CZI Grant 2020#

We submitted an application for funding from the Chan Zuckerberg Initiative for their Essential Open Source Software for Science grant.

The application and been approved and the grant is public. You can read there: “This team will build a real-time data model for Jupyter to lay the foundation for real-time collaboration on notebooks.”

Here are some excerpts from the application.

Abstract#

Jupyter Notebook documents are meant to be shared. They encourage reproducibility, readability, and collaboration. However, a major limitation of using Jupyter for collaboration is that multiple people cannot compose a Notebook together in real-time. To address this limitation, we will build the underlying infrastructure to enable real-time collaboration (RTC) in Jupyter. This will also open the door for RTC beyond Notebooks—laying the foundation for RTC for different types of datasets and visualizations. Furthermore, we will build for extensibility—working with the open-source community to build an RTC API from which other projects can benefit.

Work Plan#

Real-time collaboration (RTC) in Jupyter is one of the most desired features in the Jupyter Community. However, RTC requires changes at multiple levels of the Jupyter ecosystem and a strong technical foundation to be viable. Today, with the flexibility of the JupyterLab frontend and the development of the Conflict Free Replicated Data Type (CRDT) implementation in Lumino, we are ready to move forward on this vision. Adding a real-time collaboration experience to something like a Jupyter Notebook requires a new mechanism to smoothly handle conflict resolution in complicated, nested document formats. Fortunately, if we create a solution for Jupyter Notebooks—which are deeply nested and complicated document formats—we can extrapolate to many other document types.

The funding from this grant will enable us to coordinate efforts with lead developers from key subprojects in the Jupyter ecosystem—including Jupyter Server, JupyterLab, and Lumino. Together, we will build the pieces necessary to build an RTC experience inside Jupyter.

Specifically, we use this funding to build:

  1. A generic, real-time data model and storage API. These data models can receive changes from many different “clients” and deterministically resolve a “current state” of the model using the CRDTs. The history of the model will be stored on the server as a set of change patches to facilitate replication across clients and undo/redo queries.
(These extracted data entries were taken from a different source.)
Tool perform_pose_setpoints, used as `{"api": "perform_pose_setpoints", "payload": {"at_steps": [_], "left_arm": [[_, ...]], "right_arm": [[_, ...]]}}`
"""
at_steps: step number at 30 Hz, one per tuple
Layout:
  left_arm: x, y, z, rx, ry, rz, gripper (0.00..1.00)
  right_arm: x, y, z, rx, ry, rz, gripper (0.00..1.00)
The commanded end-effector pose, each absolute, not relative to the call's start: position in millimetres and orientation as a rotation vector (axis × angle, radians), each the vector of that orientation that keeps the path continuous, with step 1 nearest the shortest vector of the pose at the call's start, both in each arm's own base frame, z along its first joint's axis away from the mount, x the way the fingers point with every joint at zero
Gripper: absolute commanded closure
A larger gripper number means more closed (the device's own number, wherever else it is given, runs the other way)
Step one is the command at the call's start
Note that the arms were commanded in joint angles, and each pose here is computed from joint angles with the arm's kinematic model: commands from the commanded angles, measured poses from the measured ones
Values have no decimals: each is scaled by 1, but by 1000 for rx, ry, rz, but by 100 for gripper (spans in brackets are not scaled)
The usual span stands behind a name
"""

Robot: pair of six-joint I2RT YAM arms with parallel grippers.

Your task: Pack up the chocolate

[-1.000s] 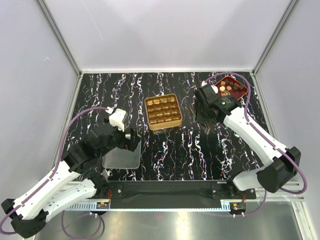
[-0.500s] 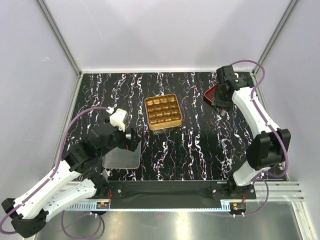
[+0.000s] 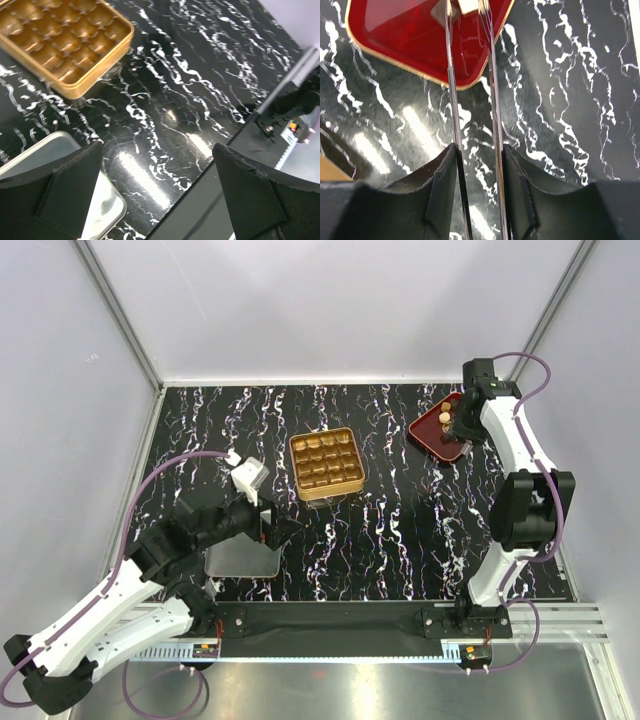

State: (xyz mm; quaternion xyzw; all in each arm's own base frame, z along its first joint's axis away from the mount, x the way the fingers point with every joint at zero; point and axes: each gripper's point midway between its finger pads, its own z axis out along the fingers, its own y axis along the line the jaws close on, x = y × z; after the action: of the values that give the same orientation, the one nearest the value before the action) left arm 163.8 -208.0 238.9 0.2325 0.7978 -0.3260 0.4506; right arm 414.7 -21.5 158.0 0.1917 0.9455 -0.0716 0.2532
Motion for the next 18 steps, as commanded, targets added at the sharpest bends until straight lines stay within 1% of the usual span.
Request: {"api": "perform_pose_setpoints", "payload": {"at_steps": [1, 2, 5, 11, 18], "left_arm": [[161, -221, 248, 621, 1929, -877, 1], [162, -222, 247, 625, 1934, -873, 1], [164, -222, 247, 620, 1935, -861, 1], [168, -221, 244, 613, 1948, -836, 1], [172, -218, 245, 600, 1948, -830, 1]], "right_arm": [[439, -27, 168, 492, 2509, -193, 54], [441, -40, 167, 528, 2502, -203, 54], [448, -45, 161, 530, 2504, -201, 55], [458, -50, 154, 495, 2509, -209, 55], [465, -44, 150, 474, 2511, -154, 54]]}}
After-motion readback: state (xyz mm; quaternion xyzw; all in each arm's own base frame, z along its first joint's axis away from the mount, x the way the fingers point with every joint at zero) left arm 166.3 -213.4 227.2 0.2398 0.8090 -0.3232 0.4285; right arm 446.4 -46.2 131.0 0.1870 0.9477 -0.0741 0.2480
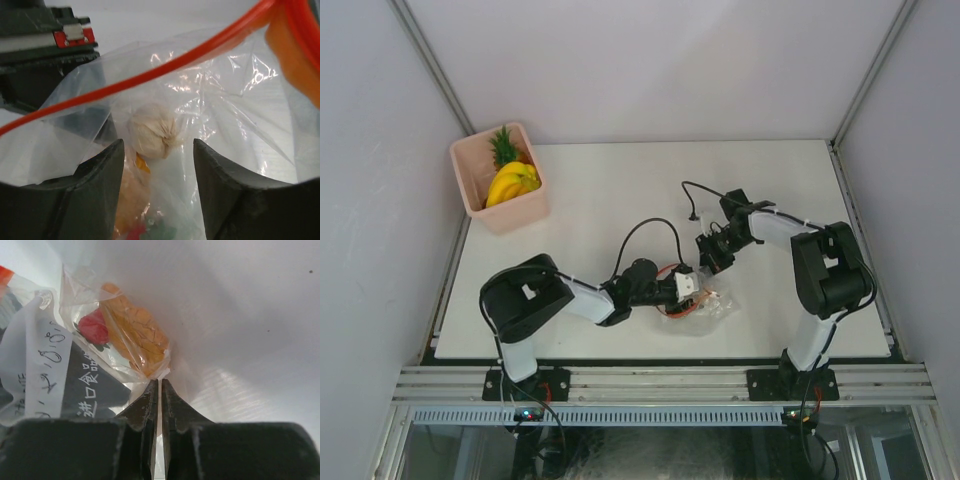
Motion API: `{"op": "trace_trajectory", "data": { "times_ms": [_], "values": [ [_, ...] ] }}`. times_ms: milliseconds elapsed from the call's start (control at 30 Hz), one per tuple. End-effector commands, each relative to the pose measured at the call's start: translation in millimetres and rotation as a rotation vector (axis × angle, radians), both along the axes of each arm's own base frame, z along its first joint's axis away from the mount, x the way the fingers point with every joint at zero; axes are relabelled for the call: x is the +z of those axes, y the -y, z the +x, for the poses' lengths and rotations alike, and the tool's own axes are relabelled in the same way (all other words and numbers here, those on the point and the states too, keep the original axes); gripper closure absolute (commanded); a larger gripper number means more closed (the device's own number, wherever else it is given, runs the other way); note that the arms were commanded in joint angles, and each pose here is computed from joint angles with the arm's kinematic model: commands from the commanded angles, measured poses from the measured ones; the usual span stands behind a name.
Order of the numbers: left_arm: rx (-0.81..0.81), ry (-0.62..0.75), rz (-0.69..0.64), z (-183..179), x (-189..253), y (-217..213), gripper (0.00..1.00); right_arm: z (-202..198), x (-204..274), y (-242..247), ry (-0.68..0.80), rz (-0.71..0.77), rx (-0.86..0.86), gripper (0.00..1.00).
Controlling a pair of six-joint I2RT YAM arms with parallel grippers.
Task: Open the zip-top bag and remove the fake food
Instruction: Pick up the fake vegetable from the zipper food storage bag.
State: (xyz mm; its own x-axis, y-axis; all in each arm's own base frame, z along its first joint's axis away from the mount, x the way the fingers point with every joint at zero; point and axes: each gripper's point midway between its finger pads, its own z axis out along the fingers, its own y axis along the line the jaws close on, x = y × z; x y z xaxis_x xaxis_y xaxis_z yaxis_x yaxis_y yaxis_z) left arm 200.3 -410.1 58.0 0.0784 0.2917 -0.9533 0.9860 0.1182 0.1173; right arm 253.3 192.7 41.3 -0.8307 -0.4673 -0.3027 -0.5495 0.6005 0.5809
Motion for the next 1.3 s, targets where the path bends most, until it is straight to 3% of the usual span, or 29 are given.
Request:
{"op": "trace_trajectory", "data": {
  "times_ms": [0,200,633,767,867,967,1100,1267],
  "values": [
    [0.078,0.097,-0.022,20.0,14.8,18.7,0.37,0.2,5.2,-14.7,-0.004,0.031,0.027,0.96],
    [0.049,0.112,-0.042,15.3,17.2,32.0,0.36,-2.4,-2.3,-15.9,-0.030,0.020,0.029,0.96],
    [0.192,0.271,0.204,32.7,-28.8,33.2,0.27,-4.2,-4.6,-18.4,-0.058,0.033,0.025,0.96],
    [0.232,0.263,0.215,37.9,-34.0,33.4,0.28,-4.1,-5.2,-18.2,-0.060,0.032,0.024,0.96],
    [0.241,0.245,0.197,37.9,-29.9,34.9,0.36,-2.6,-4.8,-17.2,-0.057,0.031,0.023,0.97],
    [0.257,0.223,0.158,35.9,-14.2,33.4,0.59,2.2,-1.6,-12.6,-0.045,0.032,0.007,0.97],
    [0.297,0.188,0.111,33.1,6.2,21.9,0.72,16.1,6.5,3.2,0.004,0.021,-0.024,0.96],
    [0.317,0.099,0.047,24.1,23.5,2.1,0.75,40.0,39.2,28.9,0.112,0.075,-0.095,0.93]
  ]
}}
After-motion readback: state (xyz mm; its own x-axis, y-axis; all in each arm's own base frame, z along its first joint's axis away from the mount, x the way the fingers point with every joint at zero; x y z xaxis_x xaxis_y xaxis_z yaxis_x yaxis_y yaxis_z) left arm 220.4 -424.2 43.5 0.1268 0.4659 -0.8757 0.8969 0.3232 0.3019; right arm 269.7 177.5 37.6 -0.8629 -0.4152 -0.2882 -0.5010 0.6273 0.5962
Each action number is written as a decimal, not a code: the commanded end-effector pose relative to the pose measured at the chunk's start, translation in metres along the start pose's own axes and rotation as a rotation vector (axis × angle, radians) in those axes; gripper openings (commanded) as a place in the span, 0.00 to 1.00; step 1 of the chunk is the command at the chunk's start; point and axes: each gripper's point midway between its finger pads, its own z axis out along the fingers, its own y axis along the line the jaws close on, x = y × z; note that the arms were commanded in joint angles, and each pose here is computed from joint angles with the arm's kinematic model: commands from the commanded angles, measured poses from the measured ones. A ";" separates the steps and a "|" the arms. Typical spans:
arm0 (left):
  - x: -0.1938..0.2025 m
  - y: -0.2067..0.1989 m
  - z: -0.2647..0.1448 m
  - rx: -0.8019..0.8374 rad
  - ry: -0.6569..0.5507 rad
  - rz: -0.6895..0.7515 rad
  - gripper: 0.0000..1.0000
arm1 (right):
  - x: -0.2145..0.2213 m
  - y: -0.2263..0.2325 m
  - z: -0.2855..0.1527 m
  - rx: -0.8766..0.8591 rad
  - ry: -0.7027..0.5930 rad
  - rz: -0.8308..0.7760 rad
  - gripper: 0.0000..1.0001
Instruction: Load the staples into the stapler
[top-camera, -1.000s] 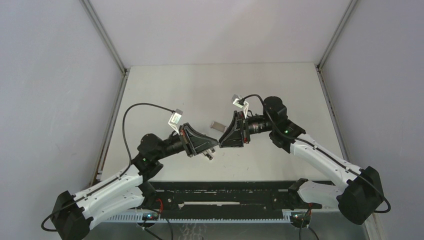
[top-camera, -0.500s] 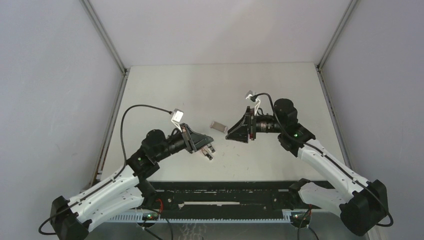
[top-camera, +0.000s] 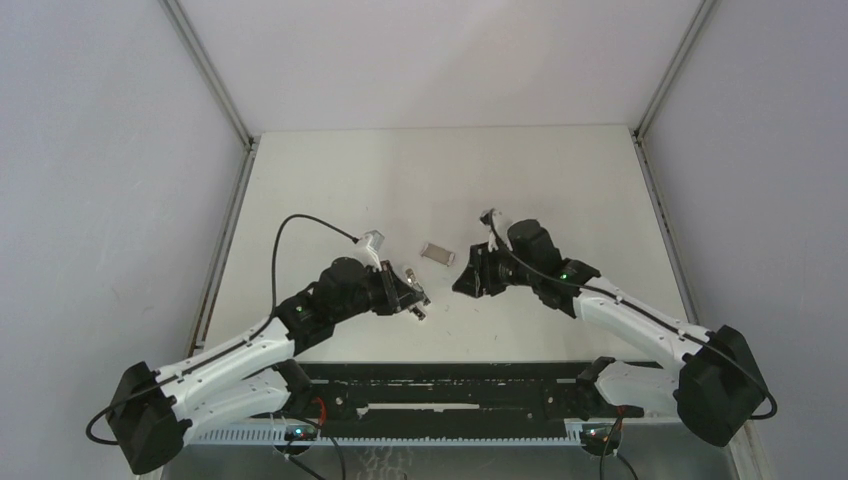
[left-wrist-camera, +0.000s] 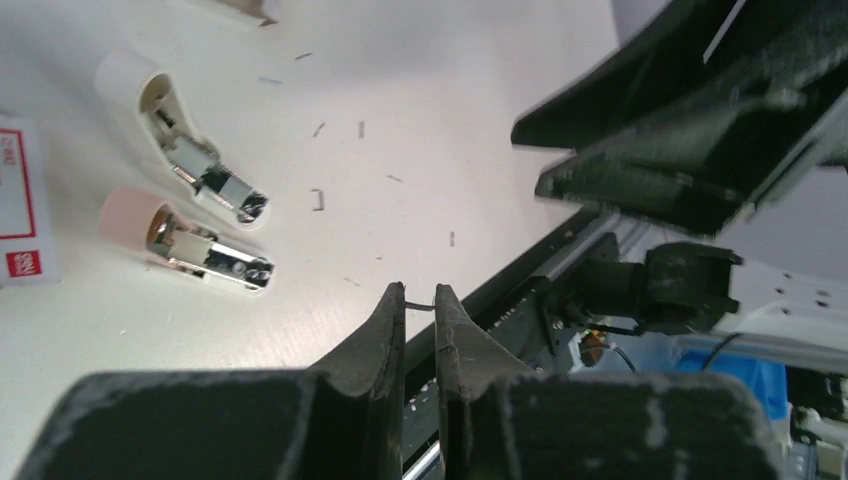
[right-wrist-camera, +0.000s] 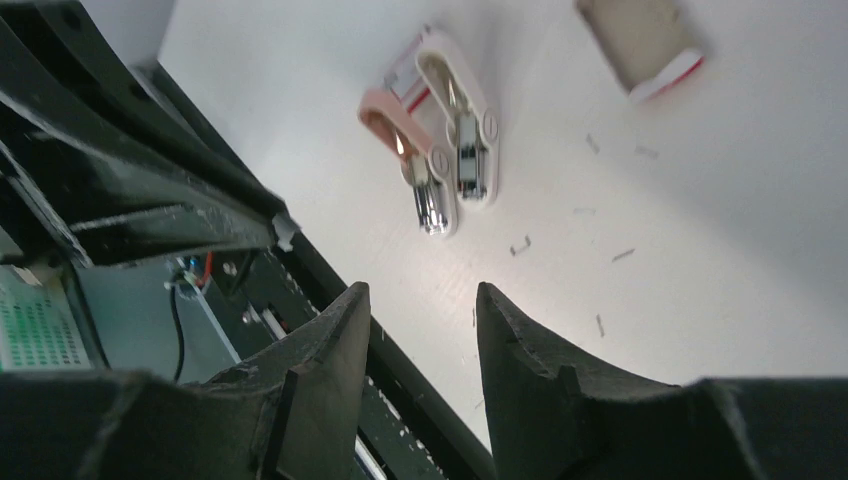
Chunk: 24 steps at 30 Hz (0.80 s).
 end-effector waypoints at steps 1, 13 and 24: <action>0.001 0.014 0.008 -0.103 -0.007 -0.031 0.03 | -0.006 -0.005 0.014 0.075 -0.066 -0.005 0.42; 0.003 0.032 0.015 -0.218 -0.005 -0.036 0.03 | 0.013 0.023 0.065 -0.066 -0.039 -0.061 0.41; 0.002 0.047 0.010 -0.274 -0.025 -0.018 0.03 | 0.036 0.034 0.110 -0.115 0.040 -0.105 0.42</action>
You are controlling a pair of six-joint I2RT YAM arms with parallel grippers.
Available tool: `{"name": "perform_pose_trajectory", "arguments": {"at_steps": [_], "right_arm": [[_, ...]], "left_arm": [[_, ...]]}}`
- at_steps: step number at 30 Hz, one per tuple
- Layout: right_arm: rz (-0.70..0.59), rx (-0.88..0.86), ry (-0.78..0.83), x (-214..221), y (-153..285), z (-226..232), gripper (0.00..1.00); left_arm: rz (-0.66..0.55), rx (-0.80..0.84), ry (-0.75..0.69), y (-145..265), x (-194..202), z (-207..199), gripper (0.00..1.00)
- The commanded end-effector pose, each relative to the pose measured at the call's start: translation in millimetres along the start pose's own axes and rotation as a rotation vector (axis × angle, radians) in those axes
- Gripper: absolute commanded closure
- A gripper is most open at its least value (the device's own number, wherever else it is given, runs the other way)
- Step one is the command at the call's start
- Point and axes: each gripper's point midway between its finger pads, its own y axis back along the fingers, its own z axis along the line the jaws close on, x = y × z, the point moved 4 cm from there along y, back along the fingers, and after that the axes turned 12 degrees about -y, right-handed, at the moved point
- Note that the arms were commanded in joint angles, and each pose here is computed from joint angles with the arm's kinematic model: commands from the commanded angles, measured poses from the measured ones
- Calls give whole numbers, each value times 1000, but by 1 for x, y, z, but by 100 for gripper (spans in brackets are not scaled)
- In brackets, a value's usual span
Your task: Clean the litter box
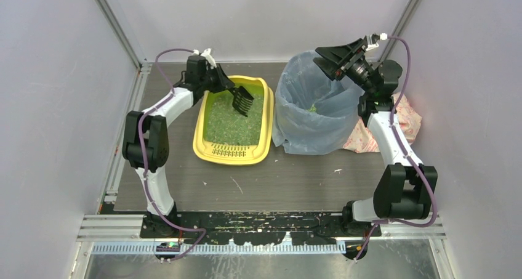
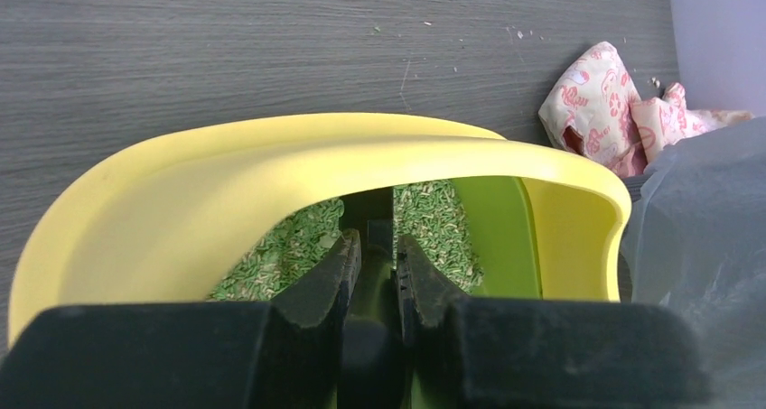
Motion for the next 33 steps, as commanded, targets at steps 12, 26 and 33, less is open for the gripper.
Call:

  2. A Jupyter client using CRDTs, which entails a frontend and backend component, to support multiple simultaneous clients.

  3. Server for replicating CRDT patches between clients.

  4. A UI for real-time collaboration in JupyterLab.

  5. Real-time commenting within Jupyter Notebooks.

The outcomes of this proposal will be:

  1. An extensible API for client-side applications to implement a real-time collaboration experience for different document types.

  2. An improvement in the notebook experience, which will be achieved by retaining output results even if you close your browser. This is one of the longest running and most requested Jupyter features. This is useful for people who have long running notebook computations who want to preserve their results despite network interruptions.

  3. The addition of undo/redo support to allow a more natural notebook editing experience.

  4. Laying the foundation for collaborative user experiences, such as commenting, annotation, and change suggestions.

We will move forward on this work by:

  1. Using GitHub issues and milestones to track our progress and deliverables.

  2. Having regular public meetings to discuss changes and invite input from other stakeholders.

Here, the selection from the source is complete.